What You Will Learn¶

GPU architecture (NVIDIA and AMD): covering memory hierarchy, streaming multiprocessors, TPUs, and more.
Parallel programming using OpenACC, OpenMP Offloading, and HIP, including thread organization, OpenACC directives, and OpenMP clauses.
Applying GPU programming to computational tasks in numerical linear algebra.
Advanced programming techniques in OpenACC, OpenMP Offloading, and HIP.
Code optimization: profiling methods and performance tuning for OpenACC, OpenMP Offloading, and HIP.

Accessing GPUs¶

You can access GPUs through a personal computer, a computing cluster or supercomputer, or cloud platforms (e.g., Google Cloud, Amazon Web Services). Instructions for each method are provided below.

Personal Computer:
- If you have a desktop or laptop with a compatible GPU, install the necessary compilers as described in the next section.
Cluster or Supercomputer:
- Login: Connect to the cluster or supercomputer using SSH. Cluster documentation typically provides the details.
- Load Modules: After logging in, load the required software environment modules (e.g., CUDA Toolkit, NVIDIA HPC Compiler) through Lmod, which helps manage software versions and dependencies.
Cloud Platform:
- Google Cloud: Google Cloud offers access to the latest GPU architectures with pricing based on usage. You can set up a virtual machine and follow the CUDA installation instructions.
- Amazon Web Services (AWS): AWS provides on-demand GPU instances. For more information, visit AWS customer support or refer to the AWS GPU instance documentation.

Compiler Requirements¶

The following compilers and toolkits are recommended for this course:

NVIDIA HPC SDK (for OpenACC and OpenMP Offloading):
- The NVIDIA HPC SDK includes compilers that support both OpenACC and OpenMP Offloading for GPUs.

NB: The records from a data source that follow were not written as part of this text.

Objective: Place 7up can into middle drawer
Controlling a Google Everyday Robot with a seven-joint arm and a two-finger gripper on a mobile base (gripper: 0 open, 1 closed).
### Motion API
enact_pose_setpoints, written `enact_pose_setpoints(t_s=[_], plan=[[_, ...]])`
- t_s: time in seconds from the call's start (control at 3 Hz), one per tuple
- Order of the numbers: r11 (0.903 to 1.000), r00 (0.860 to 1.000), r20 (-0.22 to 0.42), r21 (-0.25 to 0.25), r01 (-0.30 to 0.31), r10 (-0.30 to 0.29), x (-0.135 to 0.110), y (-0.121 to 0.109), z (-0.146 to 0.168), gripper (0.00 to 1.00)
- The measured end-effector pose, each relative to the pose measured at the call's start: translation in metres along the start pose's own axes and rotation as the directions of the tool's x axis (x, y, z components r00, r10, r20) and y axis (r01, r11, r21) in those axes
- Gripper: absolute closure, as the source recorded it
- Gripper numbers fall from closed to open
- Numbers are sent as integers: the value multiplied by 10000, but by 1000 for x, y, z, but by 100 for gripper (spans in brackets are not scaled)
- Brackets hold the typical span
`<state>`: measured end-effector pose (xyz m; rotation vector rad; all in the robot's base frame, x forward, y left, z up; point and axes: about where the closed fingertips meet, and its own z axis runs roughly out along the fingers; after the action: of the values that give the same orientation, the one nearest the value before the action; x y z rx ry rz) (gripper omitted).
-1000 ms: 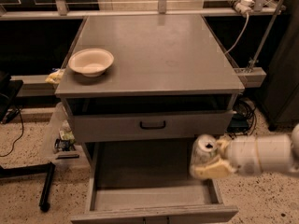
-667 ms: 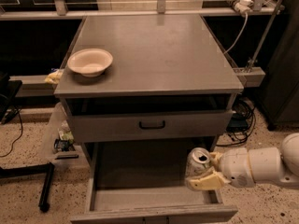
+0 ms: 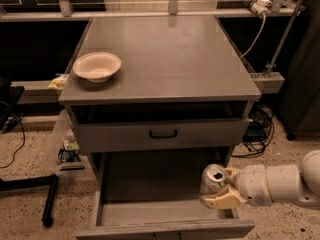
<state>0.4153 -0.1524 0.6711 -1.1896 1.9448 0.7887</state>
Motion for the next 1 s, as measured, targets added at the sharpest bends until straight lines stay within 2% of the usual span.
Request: enact_pose_setpoints(t_s=[0.33,0.67,1.0], plan=[[9958,9954,301,137,907,-911,17,-18,26,100],[9900,9870,769,76,1409,-1411,35,-44,66,100],[9886,9822,1169,-163,1499,-1470,56,-66,112,100]])
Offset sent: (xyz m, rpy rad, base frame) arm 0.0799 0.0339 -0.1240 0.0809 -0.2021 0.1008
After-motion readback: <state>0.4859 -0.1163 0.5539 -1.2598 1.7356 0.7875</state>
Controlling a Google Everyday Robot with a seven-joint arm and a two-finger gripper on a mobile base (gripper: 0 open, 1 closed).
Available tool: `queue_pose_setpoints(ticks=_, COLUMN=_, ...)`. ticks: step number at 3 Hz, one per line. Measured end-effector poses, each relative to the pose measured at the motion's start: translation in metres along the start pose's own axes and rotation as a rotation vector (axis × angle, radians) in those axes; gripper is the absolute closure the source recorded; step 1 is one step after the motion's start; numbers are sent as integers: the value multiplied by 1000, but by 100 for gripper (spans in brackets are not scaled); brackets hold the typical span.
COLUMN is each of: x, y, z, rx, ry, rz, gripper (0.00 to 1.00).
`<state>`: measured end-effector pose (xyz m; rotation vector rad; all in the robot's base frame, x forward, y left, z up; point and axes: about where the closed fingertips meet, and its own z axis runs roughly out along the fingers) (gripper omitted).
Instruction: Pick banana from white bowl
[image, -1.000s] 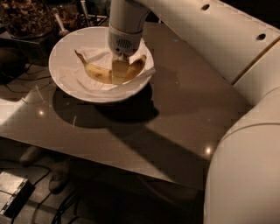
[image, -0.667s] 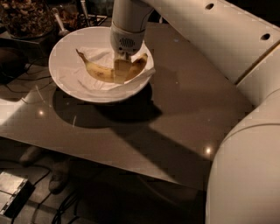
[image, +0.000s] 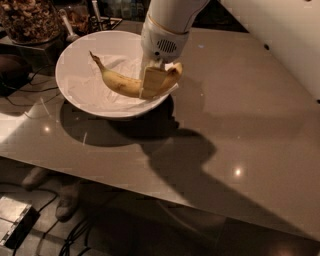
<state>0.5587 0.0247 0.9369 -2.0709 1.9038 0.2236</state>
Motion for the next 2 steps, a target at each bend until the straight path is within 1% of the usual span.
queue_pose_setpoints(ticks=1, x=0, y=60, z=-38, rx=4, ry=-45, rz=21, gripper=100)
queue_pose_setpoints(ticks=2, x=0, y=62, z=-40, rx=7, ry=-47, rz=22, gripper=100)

It is available for Linux and Windows. Installation guide
CUDA Toolkit (for CUDA and HIP Programming on NVIDIA GPUs):
- The CUDA Toolkit supports Linux, macOS, and Windows. Install it by following the instructions for each OS:
  - Linux
  - Windows
  - macOS
ROCm (for HIP Programming on AMD GPUs):
- ROCm is AMD’s open software platform supporting HIP for AMD GPUs. It is available for Linux; check the ROCm installation guide for setup details.

If you are unfamiliar with any of these compilers or toolkits, reviewing their documentation prior to the course is highly recommended.